Could each entry below be printed again exactly as given?

■ SUPPLIED RECORDS ■
══════

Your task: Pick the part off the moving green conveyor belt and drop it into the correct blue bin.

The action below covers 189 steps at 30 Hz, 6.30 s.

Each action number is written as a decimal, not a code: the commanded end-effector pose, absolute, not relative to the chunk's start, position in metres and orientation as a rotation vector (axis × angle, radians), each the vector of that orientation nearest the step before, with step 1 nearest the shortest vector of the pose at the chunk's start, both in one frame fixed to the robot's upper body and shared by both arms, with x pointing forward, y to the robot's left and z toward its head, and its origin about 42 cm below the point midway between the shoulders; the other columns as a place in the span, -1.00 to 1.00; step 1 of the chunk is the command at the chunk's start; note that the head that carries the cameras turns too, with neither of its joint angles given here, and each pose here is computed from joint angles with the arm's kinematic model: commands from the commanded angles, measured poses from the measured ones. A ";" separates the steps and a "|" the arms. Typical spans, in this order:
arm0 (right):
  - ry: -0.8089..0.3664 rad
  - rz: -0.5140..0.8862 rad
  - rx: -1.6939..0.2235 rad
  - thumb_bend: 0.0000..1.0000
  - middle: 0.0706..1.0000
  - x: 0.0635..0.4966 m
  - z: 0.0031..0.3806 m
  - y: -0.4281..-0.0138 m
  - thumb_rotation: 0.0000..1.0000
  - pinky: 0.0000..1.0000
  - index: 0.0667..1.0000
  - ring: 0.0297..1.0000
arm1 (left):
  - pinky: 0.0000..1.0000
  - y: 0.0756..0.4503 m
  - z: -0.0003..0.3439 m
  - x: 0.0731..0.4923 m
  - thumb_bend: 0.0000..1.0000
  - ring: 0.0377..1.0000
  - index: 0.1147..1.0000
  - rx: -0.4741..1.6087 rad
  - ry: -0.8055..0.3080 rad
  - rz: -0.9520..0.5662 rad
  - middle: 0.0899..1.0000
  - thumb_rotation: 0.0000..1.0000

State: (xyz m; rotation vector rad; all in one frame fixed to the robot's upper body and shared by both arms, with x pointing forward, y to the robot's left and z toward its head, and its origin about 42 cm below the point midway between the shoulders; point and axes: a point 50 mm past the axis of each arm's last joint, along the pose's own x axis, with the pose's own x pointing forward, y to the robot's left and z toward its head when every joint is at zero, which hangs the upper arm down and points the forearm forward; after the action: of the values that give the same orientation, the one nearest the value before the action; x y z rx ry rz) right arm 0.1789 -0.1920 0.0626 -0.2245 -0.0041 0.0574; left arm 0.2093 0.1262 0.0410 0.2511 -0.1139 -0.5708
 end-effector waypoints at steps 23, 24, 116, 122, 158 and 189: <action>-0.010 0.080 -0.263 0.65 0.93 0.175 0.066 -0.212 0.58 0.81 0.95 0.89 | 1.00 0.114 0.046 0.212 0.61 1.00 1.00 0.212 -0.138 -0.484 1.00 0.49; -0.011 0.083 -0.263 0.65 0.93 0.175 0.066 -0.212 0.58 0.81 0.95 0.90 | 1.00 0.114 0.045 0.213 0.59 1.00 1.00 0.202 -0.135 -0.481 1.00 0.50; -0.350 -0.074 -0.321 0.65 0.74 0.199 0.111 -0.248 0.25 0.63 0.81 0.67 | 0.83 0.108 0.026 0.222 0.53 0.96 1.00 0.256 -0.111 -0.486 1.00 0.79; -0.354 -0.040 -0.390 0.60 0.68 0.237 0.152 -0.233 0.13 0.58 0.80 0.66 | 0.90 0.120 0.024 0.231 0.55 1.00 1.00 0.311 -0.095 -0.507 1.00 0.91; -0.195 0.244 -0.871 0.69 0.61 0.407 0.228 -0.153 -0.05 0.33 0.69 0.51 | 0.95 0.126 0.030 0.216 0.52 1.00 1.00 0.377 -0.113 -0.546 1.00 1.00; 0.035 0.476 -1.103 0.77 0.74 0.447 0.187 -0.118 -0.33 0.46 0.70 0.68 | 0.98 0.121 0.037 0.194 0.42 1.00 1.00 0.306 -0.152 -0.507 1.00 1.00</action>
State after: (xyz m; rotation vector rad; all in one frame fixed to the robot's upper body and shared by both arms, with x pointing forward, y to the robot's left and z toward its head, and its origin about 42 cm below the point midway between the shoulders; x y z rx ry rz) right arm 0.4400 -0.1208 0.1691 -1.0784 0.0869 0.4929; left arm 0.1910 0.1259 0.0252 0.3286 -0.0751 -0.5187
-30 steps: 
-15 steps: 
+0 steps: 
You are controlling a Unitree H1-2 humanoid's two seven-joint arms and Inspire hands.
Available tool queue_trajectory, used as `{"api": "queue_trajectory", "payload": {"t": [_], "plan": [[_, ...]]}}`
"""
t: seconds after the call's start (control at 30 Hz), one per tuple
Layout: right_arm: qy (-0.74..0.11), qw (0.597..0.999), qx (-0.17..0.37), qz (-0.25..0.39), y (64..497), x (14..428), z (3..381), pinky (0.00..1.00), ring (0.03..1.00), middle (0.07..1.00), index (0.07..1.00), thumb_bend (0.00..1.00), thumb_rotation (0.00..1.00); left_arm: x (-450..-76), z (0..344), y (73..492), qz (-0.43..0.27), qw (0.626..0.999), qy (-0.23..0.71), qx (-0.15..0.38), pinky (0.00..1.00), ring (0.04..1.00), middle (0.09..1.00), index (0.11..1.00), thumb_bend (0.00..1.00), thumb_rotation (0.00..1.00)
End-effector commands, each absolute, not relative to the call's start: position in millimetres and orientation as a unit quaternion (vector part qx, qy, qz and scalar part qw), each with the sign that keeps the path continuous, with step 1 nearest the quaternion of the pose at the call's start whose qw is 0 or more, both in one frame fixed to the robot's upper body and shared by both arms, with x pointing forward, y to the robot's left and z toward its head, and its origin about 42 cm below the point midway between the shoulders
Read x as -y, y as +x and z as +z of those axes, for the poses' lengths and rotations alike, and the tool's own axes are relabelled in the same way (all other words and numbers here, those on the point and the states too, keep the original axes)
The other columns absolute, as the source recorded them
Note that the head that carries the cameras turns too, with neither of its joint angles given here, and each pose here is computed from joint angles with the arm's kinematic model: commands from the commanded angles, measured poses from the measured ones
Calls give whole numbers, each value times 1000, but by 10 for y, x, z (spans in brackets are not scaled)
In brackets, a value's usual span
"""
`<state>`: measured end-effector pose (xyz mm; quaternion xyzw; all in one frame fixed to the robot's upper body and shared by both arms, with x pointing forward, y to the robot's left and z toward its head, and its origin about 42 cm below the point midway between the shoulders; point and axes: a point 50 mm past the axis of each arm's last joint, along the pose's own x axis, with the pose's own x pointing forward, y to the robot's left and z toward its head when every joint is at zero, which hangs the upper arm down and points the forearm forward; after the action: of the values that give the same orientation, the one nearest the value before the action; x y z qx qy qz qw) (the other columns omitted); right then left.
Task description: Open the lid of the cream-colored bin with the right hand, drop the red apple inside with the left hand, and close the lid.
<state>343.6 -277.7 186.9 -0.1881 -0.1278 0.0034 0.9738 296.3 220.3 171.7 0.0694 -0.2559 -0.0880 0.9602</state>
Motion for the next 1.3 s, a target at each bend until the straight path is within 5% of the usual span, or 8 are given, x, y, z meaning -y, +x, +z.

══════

■ TASK SOLUTION ■
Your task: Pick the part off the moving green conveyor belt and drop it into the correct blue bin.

The action below covers 189 steps at 30 Hz, 6.30 s.

Each action number is written as a decimal, not a code: the commanded end-effector pose, absolute, not relative to the chunk's start, position in metres and orientation as a rotation vector (axis × angle, radians), each the vector of that orientation nearest the step before, with step 1 nearest the shortest vector of the pose at the chunk's start, both in one frame fixed to the robot's upper body and shared by both arms, with x pointing forward, y to the robot's left and z toward its head, and its origin about 42 cm below the point midway between the shoulders; the other columns as a place in the span, -1.00 to 1.00; step 1 of the chunk is the command at the chunk's start; note that the head that carries the cameras turns too, with neither of its joint angles given here, and each pose here is computed from joint angles with the arm's kinematic model: commands from the commanded angles, measured poses from the measured ones. A ";" separates the steps and a "|" the arms. Typical spans, in this order:
arm0 (right):
  - ry: -0.8089..0.3664 rad
  - rz: -0.5140..0.8862 rad
  - rx: -1.6939..0.2235 rad
  - thumb_bend: 0.0000..1.0000
  - middle: 0.0706..1.0000
  - x: 0.0635..0.4966 m
  - z: 0.0031..0.3806 m
  - y: -0.4281..-0.0138 m
  - thumb_rotation: 0.0000..1.0000
  - pinky: 0.0000..1.0000
  - index: 0.0667..1.0000
  - ring: 0.0297..1.0000
arm1 (left):
  - pinky: 0.0000..1.0000
  - y: 0.0756..0.4503 m
  - z: -0.0003..0.3439 m
  - x: 0.0731..0.4923 m
  - thumb_bend: 0.0000..1.0000
  - ring: 0.0377..1.0000
  - index: 0.1147..1.0000
  - rx: -0.4741..1.6087 rad
  - ry: -0.8055..0.3080 rad
  - rz: -0.9520..0.5662 rad
  - middle: 0.0899..1.0000
  - thumb_rotation: 0.0000..1.0000

State: (xyz m; rotation vector rad; all in one frame fixed to the robot's upper body and shared by both arms, with x pointing forward, y to the robot's left and z toward its head, and its origin about 42 cm below the point midway between the shoulders; point and axes: a point 50 mm past the axis of each arm's last joint, along the pose's own x axis, with the pose's own x pointing forward, y to the robot's left and z toward its head when every joint is at zero, which hangs the upper arm down and points the forearm forward; after the action: of the values that give the same orientation, the one nearest the value before the action; x y z rx ry rz) right arm 0.1789 -0.1920 0.0626 -0.2245 -0.0041 0.0574; left arm 0.2093 0.1262 0.0410 0.2511 -0.1139 -0.5708
 end-effector waypoints at steps 23, 24, 116, 122, 158 and 189: <action>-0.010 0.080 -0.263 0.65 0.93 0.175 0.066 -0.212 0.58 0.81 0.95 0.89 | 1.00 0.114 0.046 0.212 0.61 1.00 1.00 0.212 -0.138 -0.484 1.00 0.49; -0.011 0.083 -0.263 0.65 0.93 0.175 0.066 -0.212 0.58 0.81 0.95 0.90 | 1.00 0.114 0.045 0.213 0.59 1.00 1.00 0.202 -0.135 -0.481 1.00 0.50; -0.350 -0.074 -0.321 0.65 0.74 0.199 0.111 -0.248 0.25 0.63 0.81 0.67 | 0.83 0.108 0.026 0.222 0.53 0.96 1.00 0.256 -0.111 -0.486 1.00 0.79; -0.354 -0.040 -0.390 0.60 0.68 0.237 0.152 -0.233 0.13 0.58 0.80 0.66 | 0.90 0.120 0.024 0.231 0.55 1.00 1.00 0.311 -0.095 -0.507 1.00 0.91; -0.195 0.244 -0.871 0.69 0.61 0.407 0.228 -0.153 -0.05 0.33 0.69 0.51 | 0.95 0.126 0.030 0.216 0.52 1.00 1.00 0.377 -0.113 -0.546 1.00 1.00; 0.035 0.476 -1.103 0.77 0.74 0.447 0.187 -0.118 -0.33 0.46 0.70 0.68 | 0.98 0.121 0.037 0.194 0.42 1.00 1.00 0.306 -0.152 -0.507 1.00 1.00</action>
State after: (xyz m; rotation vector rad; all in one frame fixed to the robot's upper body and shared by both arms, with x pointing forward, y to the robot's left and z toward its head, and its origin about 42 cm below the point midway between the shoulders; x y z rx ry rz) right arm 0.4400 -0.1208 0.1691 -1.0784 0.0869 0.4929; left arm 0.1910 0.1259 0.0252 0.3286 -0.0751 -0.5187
-30 steps: 
-15 steps: 
+0 steps: 
You are controlling a Unitree H1-2 humanoid's two seven-joint arms and Inspire hands.
Available tool queue_trajectory, used as `{"api": "queue_trajectory", "payload": {"t": [_], "plan": [[_, ...]]}}`
"""
t: seconds after the call's start (control at 30 Hz), one per tuple
Layout: right_arm: qy (-0.74..0.11), qw (0.597..0.999), qx (-0.17..0.37), qz (-0.25..0.39), y (64..497), x (14..428), z (3..381), pinky (0.00..1.00), ring (0.03..1.00), middle (0.07..1.00), index (0.07..1.00), thumb_bend (0.00..1.00), thumb_rotation (0.00..1.00); left_arm: x (-450..-76), z (0..344), y (73..492), qz (-0.43..0.27), qw (0.626..0.999), qy (-0.23..0.71), qx (-0.15..0.38), pinky (0.00..1.00), ring (0.04..1.00), middle (0.09..1.00), index (0.11..1.00), thumb_bend (0.00..1.00), thumb_rotation (0.00..1.00)
End-effector commands, each absolute, not relative to the call's start: position in millimetres and orientation as a unit quaternion (vector part qx, qy, qz and scalar part qw), each with the sign that keeps the path continuous, with step 1 nearest the quaternion of the pose at the call's start whose qw is 0 or more, both in one frame fixed to the robot's upper body and shared by both arms, with x pointing forward, y to the robot's left and z toward its head, and its origin about 42 cm below the point midway between the shoulders
Read x as -y, y as +x and z as +z of those axes, for the poses' lengths and rotations alike, and the tool's own axes are relabelled in the same way (all other words and numbers here, those on the point and the states too, keep the original axes)
The other columns absolute, as the source recorded them
Note that the head that carries the cameras turns too, with neither of its joint angles given here, and each pose here is computed from joint angles with the arm's kinematic model: commands from the commanded angles, measured poses from the measured ones
Calls give whole numbers, each value times 1000, but by 10 for y, x, z (spans in brackets are not scaled)
In brackets, a value's usual span
"""
`<state>`: measured end-effector pose (xyz mm; quaternion xyzw; all in one frame fixed to the robot's upper body and shared by both arms, with x pointing forward, y to the robot's left and z toward its head, and its origin about 42 cm below the point midway between the shoulders; point and axes: a point 50 mm past the axis of each arm's last joint, along the pose's own x axis, with the pose's own x pointing forward, y to the robot's left and z toward its head when every joint is at zero, which hangs the upper arm down and points the forearm forward; after the action: of the values that give the same orientation, the one nearest the value before the action; x y z qx qy qz qw) (the other columns omitted); right then left.
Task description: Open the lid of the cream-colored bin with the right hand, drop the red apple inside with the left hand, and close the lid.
<state>343.6 -277.7 186.9 -0.1881 -0.1278 0.0034 0.9738 296.3 220.3 171.7 0.0694 -0.2559 -0.0880 0.9602</state>
Motion for the next 1.3 s, a target at each bend until the straight path is within 5% of the usual span, or 8 are given, x, y, z meaning -y, +x, +z.

The output has been given in full.